If you don’t know by now, Florida Agricultural & Mechanical University, or FAMU, is an academic institution that is near and dear to Kathy Salem’s heart. Back in November, four talented jazz musicians from the school were inaugural recipients of the Kathy Salem Jazz Scholarship. Salem started the scholarship because she believes that it is important to foster the talents of the next generation of jazz musicians. The scholarship allows her to support the genre of music that she loves so much and enrich the lives of aspiring performers.

So, you’re probably wondering, “Out of all the schools that she could have supported, why FAMU?”

Allow us to share a few interesting things about this university.

Founded in 1887, FAMU is the fifth largest historically black university based on enrollment and the only public historically black university in Tallahassee, Florida.
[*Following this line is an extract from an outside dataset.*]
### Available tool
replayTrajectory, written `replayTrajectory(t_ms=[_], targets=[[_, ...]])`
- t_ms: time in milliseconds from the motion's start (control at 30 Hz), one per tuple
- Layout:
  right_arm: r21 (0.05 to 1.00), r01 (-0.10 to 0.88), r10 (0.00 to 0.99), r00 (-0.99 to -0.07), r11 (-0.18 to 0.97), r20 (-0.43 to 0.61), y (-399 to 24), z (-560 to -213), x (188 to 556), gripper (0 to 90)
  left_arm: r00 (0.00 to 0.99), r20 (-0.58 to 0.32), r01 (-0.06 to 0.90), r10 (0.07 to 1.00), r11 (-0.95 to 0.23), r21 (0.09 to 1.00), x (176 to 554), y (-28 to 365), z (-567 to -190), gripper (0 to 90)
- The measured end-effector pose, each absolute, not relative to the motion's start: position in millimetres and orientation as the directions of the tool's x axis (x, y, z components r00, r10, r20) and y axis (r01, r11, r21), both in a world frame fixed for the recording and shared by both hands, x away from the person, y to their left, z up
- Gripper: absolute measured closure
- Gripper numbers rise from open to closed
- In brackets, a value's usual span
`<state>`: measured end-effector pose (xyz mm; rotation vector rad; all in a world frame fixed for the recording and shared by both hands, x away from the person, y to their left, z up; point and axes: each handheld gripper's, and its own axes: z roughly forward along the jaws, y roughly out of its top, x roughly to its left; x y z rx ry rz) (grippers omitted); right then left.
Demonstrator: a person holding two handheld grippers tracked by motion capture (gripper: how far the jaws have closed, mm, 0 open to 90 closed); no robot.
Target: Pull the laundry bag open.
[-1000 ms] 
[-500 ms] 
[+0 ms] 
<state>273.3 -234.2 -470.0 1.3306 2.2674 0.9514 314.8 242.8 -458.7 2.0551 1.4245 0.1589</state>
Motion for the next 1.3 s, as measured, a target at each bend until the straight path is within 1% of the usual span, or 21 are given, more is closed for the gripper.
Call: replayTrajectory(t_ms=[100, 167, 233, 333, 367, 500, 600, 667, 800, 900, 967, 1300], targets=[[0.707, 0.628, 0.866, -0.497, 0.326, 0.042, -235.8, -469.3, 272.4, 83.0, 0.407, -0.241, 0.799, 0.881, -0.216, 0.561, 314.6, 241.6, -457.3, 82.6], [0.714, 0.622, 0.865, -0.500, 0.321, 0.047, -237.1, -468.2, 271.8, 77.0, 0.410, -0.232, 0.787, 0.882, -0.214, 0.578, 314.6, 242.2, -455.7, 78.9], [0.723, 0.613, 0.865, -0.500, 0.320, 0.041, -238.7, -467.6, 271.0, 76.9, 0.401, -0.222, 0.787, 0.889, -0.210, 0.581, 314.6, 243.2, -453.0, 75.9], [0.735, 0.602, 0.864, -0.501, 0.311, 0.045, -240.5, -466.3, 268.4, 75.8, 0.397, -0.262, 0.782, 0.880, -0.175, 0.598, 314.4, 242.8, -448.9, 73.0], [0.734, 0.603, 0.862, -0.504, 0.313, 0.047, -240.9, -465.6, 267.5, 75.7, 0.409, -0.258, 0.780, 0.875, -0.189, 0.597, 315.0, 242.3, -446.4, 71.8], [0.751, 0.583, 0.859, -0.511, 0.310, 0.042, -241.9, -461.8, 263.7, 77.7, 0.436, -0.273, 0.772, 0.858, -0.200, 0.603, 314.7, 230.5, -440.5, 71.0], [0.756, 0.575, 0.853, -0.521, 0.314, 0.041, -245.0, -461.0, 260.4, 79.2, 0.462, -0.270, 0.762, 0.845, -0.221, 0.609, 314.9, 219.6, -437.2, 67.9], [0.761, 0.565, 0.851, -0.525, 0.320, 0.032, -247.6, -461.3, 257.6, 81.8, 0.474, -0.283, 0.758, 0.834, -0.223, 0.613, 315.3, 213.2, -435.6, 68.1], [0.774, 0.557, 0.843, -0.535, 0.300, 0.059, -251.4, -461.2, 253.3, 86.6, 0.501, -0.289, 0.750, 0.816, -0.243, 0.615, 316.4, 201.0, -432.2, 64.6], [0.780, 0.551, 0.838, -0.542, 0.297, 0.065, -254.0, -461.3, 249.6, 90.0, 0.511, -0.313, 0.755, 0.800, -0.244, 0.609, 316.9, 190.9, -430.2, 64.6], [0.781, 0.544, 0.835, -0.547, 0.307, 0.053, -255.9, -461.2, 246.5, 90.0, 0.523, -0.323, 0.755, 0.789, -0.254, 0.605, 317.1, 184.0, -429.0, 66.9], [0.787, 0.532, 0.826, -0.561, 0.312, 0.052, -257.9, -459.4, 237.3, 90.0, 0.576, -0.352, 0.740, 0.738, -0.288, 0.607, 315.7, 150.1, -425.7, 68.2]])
FAMU is also a land-grant university.

At its start, the school was known as the State Normal College for Colored Students. Four years later, the school became a land-grant university under the second Morrill Act and its name was changed to the State Normal and Industrial College for Colored Students.

There were three Morrill Acts. One in 1862, one in 1890 and the last one in 1994. Under these acts, schools were designated to teach agriculture, military tactics, mechanic arts, and classical studies so the working class could obtain a liberal and practical education.

The second Morrill Act in 1890 was created to extend access to higher education by providing additional endowments for all land-grants, but prohibited the distribution of money to states that discriminated against students based on race. However, states that provided separate land-grant institutions for black people could receive funding.

While FAMU was eligible for the grant, it didn’t become an official learning institution until 1905. After a few more name and leadership changes, the school became known as Florida Agricultural and Mechanical University in 1953.

Today, FAMU’s main campus has 156 buildings that are spread out over 422 acres of land. The university also has several satellite campuses in Orlando, Miami, Jacksonville, and Tampa. FAMU enrolls around 11,000 students annually from the United States and more than 70 countries. The university offers 54 bachelor’s degree programs, 29 master’s degree programs, three professional degree programs, and 12 doctoral degree programs.

FAMU is also home to a nationally ranked Jazz Ensembles that is composed of eighteen musicians selected from approximately four hundred musicians in the university’s band program.  The Jazz Ensemble is noted for its diversity of styles and is often invited to perform at jazz festivals across the country.